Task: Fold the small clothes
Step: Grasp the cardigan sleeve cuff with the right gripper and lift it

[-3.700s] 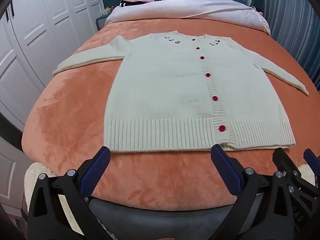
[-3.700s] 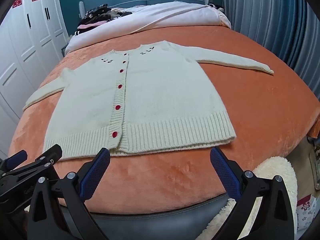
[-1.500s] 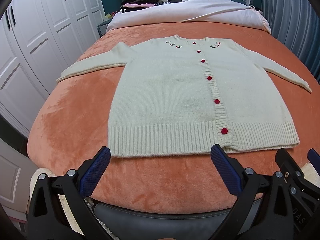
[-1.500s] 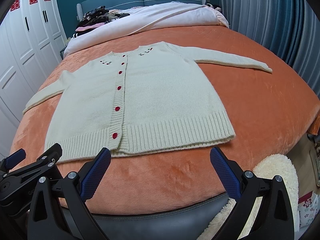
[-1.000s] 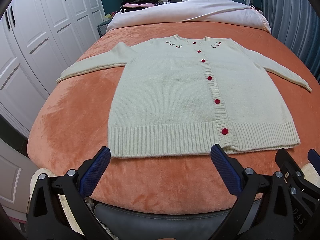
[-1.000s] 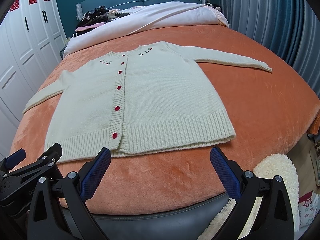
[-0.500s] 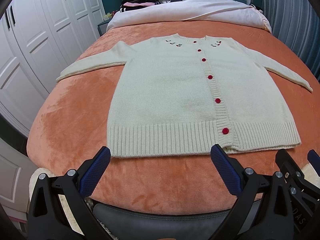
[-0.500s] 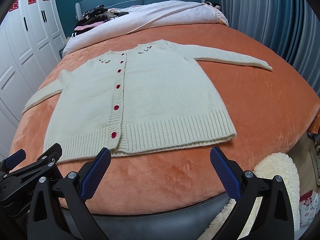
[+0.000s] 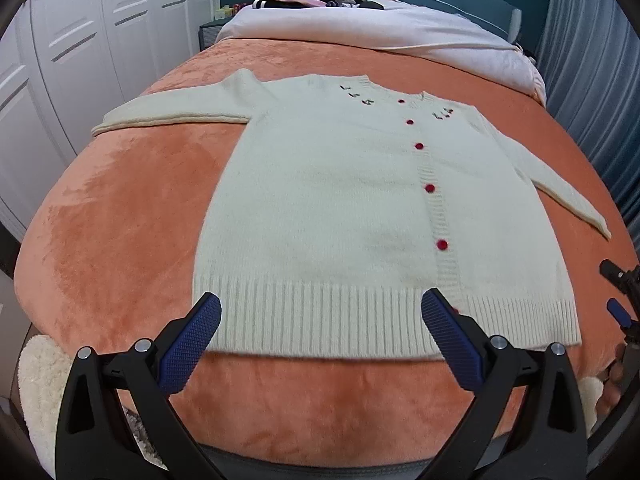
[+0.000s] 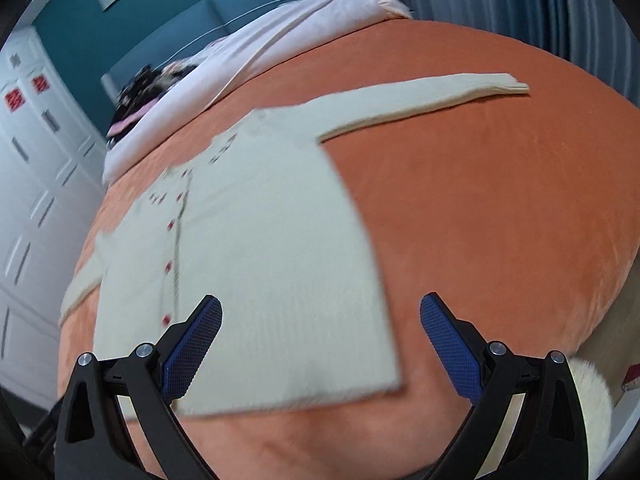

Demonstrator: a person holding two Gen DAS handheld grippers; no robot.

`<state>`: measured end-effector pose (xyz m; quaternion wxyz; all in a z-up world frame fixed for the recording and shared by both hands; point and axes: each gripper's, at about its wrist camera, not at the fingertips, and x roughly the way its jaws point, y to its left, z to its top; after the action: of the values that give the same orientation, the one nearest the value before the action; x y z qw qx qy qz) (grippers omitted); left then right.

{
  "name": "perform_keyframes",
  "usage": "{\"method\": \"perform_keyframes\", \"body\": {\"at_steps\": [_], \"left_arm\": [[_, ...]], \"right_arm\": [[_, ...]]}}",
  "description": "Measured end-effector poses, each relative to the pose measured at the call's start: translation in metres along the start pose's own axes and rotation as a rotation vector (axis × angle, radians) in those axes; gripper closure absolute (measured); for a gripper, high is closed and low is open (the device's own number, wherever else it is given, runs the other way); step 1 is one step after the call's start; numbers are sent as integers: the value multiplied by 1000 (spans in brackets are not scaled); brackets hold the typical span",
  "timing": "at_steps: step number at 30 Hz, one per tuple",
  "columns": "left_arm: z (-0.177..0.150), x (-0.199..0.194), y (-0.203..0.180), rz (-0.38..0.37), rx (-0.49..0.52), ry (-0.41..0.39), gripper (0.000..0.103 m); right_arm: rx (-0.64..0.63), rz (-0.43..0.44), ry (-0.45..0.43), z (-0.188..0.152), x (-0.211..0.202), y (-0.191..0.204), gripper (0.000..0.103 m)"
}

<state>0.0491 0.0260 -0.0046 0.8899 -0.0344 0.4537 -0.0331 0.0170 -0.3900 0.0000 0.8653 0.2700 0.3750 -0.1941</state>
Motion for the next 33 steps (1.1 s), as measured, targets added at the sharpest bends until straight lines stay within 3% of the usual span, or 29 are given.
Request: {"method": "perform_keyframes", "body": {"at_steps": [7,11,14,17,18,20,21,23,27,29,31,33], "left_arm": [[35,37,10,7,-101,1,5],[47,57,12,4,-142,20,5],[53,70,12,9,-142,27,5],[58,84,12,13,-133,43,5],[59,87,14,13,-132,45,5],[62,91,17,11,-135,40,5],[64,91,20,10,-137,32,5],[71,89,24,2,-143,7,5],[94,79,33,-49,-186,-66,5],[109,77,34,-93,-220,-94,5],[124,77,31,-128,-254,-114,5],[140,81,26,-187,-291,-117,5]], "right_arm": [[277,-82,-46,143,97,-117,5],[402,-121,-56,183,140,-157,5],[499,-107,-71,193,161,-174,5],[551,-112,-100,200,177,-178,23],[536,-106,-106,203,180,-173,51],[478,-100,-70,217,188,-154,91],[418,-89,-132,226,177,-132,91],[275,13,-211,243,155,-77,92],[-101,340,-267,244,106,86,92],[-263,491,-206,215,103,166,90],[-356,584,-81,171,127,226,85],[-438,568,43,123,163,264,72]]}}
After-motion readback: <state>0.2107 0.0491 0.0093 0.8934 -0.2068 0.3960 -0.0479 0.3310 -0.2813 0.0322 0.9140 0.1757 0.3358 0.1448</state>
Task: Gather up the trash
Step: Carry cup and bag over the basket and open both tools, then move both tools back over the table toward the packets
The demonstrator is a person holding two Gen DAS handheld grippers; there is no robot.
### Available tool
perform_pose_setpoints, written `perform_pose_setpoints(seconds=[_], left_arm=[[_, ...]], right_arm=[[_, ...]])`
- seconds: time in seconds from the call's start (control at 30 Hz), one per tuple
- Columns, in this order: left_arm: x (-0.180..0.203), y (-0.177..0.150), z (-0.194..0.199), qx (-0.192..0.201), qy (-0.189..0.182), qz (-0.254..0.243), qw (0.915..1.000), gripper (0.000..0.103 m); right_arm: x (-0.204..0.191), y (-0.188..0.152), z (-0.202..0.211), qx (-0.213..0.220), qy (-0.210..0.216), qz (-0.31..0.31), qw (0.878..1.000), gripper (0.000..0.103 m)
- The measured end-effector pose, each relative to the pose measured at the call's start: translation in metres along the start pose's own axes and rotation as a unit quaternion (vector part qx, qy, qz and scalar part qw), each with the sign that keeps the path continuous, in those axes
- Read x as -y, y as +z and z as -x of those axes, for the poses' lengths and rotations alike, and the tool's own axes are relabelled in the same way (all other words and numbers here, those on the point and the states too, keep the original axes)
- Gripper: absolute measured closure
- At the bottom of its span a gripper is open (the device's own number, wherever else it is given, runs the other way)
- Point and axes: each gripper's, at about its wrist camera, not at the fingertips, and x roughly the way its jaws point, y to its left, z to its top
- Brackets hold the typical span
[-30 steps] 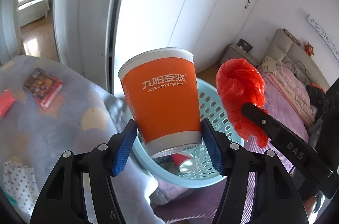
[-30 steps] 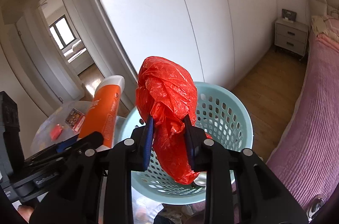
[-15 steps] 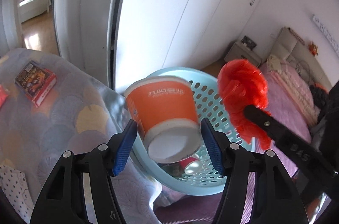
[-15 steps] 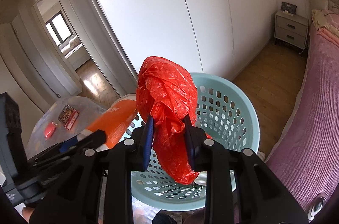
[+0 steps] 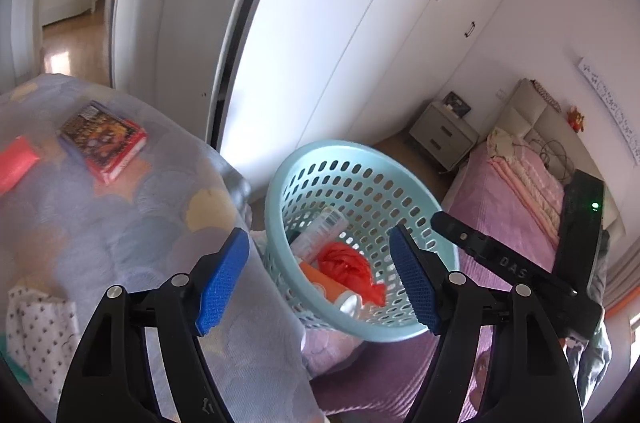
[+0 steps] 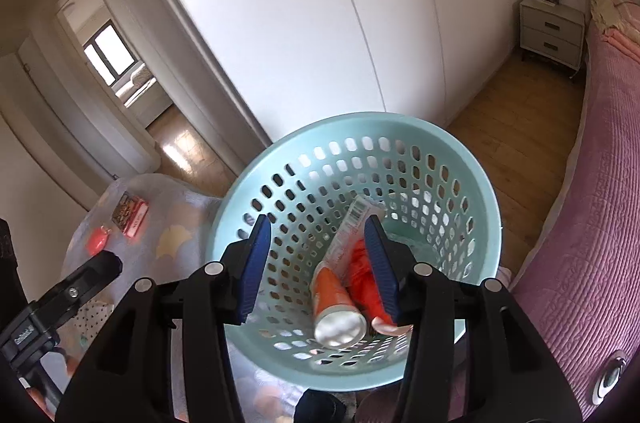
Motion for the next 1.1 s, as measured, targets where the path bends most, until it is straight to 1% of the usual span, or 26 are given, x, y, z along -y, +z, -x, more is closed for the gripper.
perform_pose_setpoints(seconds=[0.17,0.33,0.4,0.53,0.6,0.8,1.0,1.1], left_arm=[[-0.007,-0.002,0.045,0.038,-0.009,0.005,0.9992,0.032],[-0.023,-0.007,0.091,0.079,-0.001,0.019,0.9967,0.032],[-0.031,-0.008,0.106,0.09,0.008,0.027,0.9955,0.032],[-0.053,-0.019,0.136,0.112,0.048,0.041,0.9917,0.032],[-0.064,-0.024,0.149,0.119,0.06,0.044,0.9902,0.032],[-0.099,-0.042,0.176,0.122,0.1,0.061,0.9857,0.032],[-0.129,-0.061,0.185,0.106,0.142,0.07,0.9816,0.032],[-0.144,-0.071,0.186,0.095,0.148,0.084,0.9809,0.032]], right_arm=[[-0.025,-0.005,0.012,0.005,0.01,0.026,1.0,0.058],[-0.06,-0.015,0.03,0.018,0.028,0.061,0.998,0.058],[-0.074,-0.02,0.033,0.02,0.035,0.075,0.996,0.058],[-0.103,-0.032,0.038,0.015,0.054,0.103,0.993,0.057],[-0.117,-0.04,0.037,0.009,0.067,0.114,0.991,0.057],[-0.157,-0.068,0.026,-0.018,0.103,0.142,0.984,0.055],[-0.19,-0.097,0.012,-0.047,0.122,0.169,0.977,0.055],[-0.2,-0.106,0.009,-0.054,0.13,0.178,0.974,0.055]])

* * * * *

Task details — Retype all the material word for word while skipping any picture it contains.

Solution —
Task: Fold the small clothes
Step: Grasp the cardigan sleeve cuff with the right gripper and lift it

[-3.700s] 
[-3.700s] 
[-1.500s] 
[-1.500s] 
[-1.000s] 
[-1.000s] 
[-0.500s] 
[-0.500s] 
[+0.000s] 
[+0.000s] 

Demonstrator: a person holding two Gen DAS handheld grippers; no robot.

`<state>`: measured end-effector pose (xyz m; quaternion wxyz; all in a z-up world frame fixed for the recording and shared by both hands; point and axes: each gripper's, at about its wrist camera, not at the fingertips, and x roughly the way its jaws point, y to its left, z to its top; after the action: of the values that give the same orientation, the one nearest the value before the action; x y z qw qx qy qz) (grippers omitted); left then right.

{
  "name": "perform_keyframes",
  "usage": "{\"method\": \"perform_keyframes\", \"body\": {\"at_steps\": [_], \"left_arm\": [[_, ...]], \"right_arm\": [[_, ...]]}}",
  "description": "Measured end-effector poses, each relative to the pose measured at the call's start: translation in metres along the start pose's own axes and rotation as a rotation vector (axis × angle, radians) in those axes; gripper closure absolute (measured); for a gripper, high is closed and low is open (the device's own number, wherever else it is given, runs the other way); step 1 is one step after the call's start; numbers are sent as integers: the value multiplied by 1000 (spans in brackets are not scaled); brackets hold the typical span",
  "timing": "at_steps: step number at 30 Hz, one per tuple",
  "columns": "left_arm: z (-0.177..0.150), x (-0.199..0.194), y (-0.203..0.180), rz (-0.38..0.37), rx (-0.49..0.52), ry (-0.41..0.39), gripper (0.000..0.103 m); right_arm: rx (-0.64..0.63), rz (-0.43..0.44), ry (-0.45..0.43), z (-0.188..0.152), x (-0.211..0.202), y (-0.191..0.204), gripper (0.000..0.103 m)"
}

<state>0.0491 0.0260 -0.0046 0.8899 -0.0344 0.4537 -0.0331 0.0170 -0.3900 0.0000 0.8653 0.2700 0.3750 -0.1941</state>
Motion for the next 33 steps (1.1 s), as measured, targets added at the sharpest bends until straight lines stay within 3% of the usual span, or 29 are given.
Request: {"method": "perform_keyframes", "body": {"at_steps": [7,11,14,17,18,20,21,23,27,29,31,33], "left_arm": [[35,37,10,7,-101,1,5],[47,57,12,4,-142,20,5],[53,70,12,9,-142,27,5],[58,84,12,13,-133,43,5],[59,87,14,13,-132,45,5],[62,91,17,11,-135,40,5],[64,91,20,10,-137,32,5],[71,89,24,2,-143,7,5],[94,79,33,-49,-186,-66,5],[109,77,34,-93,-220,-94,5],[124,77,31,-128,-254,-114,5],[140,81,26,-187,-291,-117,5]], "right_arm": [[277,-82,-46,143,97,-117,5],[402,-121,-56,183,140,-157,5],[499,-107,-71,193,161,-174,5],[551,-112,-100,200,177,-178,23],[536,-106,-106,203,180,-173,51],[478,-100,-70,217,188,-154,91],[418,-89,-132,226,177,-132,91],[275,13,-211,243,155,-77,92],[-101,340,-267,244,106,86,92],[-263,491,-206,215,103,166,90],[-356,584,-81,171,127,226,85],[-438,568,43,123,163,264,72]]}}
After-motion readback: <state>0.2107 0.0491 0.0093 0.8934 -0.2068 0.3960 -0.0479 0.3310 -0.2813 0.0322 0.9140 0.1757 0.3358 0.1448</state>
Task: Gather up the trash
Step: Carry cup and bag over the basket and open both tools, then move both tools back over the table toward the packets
The demonstrator is a person holding two Gen DAS handheld grippers; there is no robot.
### Available tool
perform_pose_setpoints, written `perform_pose_setpoints(seconds=[_], left_arm=[[_, ...]], right_arm=[[_, ...]])`
- seconds: time in seconds from the call's start (control at 30 Hz), one per tuple
- Columns, in this order: left_arm: x (-0.180..0.203), y (-0.177..0.150), z (-0.194..0.199), qx (-0.192..0.201), qy (-0.189..0.182), qz (-0.254..0.243), qw (0.915..1.000), gripper (0.000..0.103 m); right_arm: x (-0.204..0.191), y (-0.188..0.152), z (-0.202..0.211), qx (-0.213..0.220), qy (-0.210..0.216), qz (-0.31..0.31), qw (0.878..1.000), gripper (0.000..0.103 m)
- The measured end-effector pose, each relative to the pose measured at the call's start: translation in metres along the start pose's own axes and rotation as a unit quaternion (vector part qx, qy, qz and scalar part qw), each with the sign that keeps the path continuous, in those axes
- Read x as -y, y as +z and z as -x of those axes, for the poses' lengths and rotations alike, and the tool's own axes are relabelled in the same way (all other words and numbers here, those on the point and the states too, keep the original axes)
- Gripper: absolute measured closure
- At the bottom of its span a gripper is open (the device's own number, wherever else it is given, runs the other way)
- Point and axes: each gripper's, at about its wrist camera, not at the fingertips, and x roughly the way its jaws point, y to its left, z to its top
- Brackets hold the typical span
[-30 steps] 
[-30 steps] 
[-15 steps] 
[-15 steps] 
[+0 steps] 
[+0 steps] 
Motion for the next 1.1 s, as measured, targets where the path bends most, until it is straight to 1% of the usual span, or 26 are given, x, y, z along -y, +z, -x, more is closed for the gripper.
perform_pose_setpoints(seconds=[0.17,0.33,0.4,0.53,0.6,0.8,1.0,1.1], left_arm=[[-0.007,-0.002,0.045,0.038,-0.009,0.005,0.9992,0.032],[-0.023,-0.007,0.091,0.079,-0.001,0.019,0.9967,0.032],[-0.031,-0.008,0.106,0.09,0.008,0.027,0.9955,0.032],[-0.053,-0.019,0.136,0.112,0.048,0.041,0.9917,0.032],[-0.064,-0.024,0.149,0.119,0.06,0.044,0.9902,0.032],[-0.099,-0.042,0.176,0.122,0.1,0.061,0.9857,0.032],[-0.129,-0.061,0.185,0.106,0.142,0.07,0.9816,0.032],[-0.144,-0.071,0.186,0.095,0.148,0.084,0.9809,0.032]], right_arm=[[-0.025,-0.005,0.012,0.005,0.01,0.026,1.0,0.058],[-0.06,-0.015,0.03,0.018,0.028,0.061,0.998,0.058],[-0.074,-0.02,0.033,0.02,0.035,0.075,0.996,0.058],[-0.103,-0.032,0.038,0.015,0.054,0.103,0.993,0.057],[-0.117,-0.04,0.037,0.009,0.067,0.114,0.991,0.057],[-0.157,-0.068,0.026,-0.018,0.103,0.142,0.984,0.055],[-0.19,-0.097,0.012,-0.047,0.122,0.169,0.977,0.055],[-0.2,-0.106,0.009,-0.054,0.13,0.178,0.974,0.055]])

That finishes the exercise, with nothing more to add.